Ainsi, la stratégie de déploiement d’un nouveau logiciel, d’un module spécifique ou tout simplement l’adaptation des reportings fiscaux existants dépend finalement de la complexité que chaque groupe doit appréhender en fonction de sa capacité à bénéficier des mesures transitoires actuelles de sauvegarde transitoires.

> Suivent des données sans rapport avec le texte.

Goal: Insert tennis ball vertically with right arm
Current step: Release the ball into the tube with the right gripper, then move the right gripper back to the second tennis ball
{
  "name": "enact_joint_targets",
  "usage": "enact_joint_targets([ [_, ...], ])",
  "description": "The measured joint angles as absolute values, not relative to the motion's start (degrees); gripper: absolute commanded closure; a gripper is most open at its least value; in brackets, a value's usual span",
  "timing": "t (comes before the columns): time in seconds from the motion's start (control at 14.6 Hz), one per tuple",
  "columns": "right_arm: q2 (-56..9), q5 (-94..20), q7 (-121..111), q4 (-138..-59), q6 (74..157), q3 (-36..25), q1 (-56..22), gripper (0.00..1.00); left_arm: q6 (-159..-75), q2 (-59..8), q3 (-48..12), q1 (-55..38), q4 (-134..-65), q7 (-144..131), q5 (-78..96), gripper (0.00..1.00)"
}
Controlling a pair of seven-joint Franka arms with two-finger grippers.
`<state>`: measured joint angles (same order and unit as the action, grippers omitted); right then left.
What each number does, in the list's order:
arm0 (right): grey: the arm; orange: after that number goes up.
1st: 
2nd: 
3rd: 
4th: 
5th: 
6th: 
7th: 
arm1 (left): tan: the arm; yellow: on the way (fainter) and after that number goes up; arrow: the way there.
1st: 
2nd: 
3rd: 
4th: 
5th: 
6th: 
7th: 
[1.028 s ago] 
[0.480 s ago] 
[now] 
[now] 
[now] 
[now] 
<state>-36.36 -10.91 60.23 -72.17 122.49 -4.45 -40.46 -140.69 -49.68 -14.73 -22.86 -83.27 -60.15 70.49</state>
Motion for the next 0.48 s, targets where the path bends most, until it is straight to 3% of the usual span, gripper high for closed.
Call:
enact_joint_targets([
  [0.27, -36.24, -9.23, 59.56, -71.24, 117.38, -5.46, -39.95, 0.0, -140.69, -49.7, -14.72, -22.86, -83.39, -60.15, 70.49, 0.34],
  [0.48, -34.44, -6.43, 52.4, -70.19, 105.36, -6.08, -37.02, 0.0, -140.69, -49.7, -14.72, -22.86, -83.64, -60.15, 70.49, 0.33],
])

Le calendrier de déploiement ou d’adaptation des outils existants s’en trouve profondément différencié, en gardant à l’esprit que les règles GloBe continuent d’être précisées et que de nouvelles mesures de sauvegarde, cette fois permanentes, sont attendues.

En conclusion, l'adaptation du reporting fiscal pour le Pilier 2 est non seulement une question de conformité, mais aussi une stratégie essentielle pour gérer efficacement les risques fiscaux et maintenir la réputation de l'entreprise dans un paysage fiscal international en évolution.

Sources

  1. Sur au moins deux des quatre exercices précédents.
  2. Le périmètre des entités constitutives pour les besoins de Pilier 2 correspond essentiellement au périmètre de la déclaration pays par pays.
  3. L’entité la plus élevée dans la chaîne de détention qui dépose des comptes consolidés dans le cadre desquels les comptes des entités constitutives sont intégrés en intégration globale ou en intégration partielle.
  4. Si régime d’imposition spécifique par exemple.
  5. Qui doit être supérieur ou égal à 15 % en 2024, 16 % en 2025 et 17 % en 2026.
  6. Date de la première déclaration due 18 mois après la clôture 2024 pour les exercices calendaires.
  7. Sous réserve également des seuils de matérialité de l’audit statutaire des comptes des entités contribuables concernées qui peuvent être l’entité mère ultime mais aussi selon les cas une holding intermédiaire ou une entité locale.

Ce qu'il faut retenir

Du côté de l’entrée en vigueur de Pilier 2, cette approche pragmatique doit donc permettre de gagner du temps mais ne doit pas dispenser les groupes concernés de lancer en parallèle un projet de mise en conformité plus complet, avec un travail sur l’identification des points de données, la définition des process de remontée des informations manquantes, et de calcul de l’impôt complémentaire ainsi que la détermination des rôles et des responsabilités de chacun entre équipes fiscales, équipes de consolidation, équipes centrales et équipes locales.

D’un autre côté, l'adaptation du reporting fiscal pour le Pilier 2 est non seulement une question de conformité, mais aussi une stratégie essentielle pour gérer efficacement les risques fiscaux et maintenir la réputation de l'entreprise dans un paysage fiscal international en évolution.